*WORK ITEM:* Print every line of the listing below, starting with the line that holds "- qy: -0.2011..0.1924" and going on through the line that holds "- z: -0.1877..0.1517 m", both included, and print nothing else.

╭──

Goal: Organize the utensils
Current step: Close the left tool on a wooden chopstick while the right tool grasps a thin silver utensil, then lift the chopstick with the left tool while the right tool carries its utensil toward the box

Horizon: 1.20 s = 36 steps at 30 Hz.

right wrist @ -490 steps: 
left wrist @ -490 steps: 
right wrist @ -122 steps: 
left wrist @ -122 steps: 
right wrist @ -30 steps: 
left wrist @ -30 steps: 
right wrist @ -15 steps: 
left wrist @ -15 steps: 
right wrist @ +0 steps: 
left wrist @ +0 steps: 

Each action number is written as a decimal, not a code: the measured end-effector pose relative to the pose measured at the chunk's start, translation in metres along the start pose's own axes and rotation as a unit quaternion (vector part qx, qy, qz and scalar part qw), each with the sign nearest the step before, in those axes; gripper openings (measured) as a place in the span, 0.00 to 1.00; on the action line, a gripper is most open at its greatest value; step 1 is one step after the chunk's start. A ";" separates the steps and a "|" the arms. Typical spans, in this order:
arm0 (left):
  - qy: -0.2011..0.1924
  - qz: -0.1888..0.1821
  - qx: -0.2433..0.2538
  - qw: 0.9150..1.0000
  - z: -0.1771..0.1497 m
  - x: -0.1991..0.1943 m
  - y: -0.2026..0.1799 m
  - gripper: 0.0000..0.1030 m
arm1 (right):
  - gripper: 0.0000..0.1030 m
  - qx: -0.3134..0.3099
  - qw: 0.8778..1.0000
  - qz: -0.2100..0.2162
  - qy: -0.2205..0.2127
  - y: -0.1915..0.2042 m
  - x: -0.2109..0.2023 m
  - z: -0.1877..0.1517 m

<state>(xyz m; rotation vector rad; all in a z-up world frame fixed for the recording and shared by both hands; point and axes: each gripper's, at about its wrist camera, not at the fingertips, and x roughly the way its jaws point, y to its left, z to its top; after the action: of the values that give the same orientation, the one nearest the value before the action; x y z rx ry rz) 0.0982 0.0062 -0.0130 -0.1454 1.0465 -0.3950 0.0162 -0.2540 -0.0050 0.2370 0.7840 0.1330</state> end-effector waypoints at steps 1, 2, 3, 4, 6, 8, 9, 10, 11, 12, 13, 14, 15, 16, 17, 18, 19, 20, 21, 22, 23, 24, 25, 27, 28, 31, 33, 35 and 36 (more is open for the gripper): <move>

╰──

*TASK OUTPUT:*
  - qy: -0.2011..0.1924
  - qz: -0.1888..0.1821
  - qx: -0.2433..0.2538
  - qw: 0.9150..1.0000
  - z: -0.1771..0.1497 m
  - x: -0.1991..0.1943 m
  - y: -0.2026..0.1799 m
  - gripper: 0.0000..0.1030 m
arm1 (right):
  - gripper: 0.0000..0.1030 m
  - qx: -0.3134..0.3099
  - qw: 0.8778..1.0000
  - qz: -0.2100..0.2162
  - qy: -0.2205..0.2127
  - y: -0.1915..0.2042 m
  - x: -0.2109..0.2023 m
  - z: -0.1877..0.1517 m

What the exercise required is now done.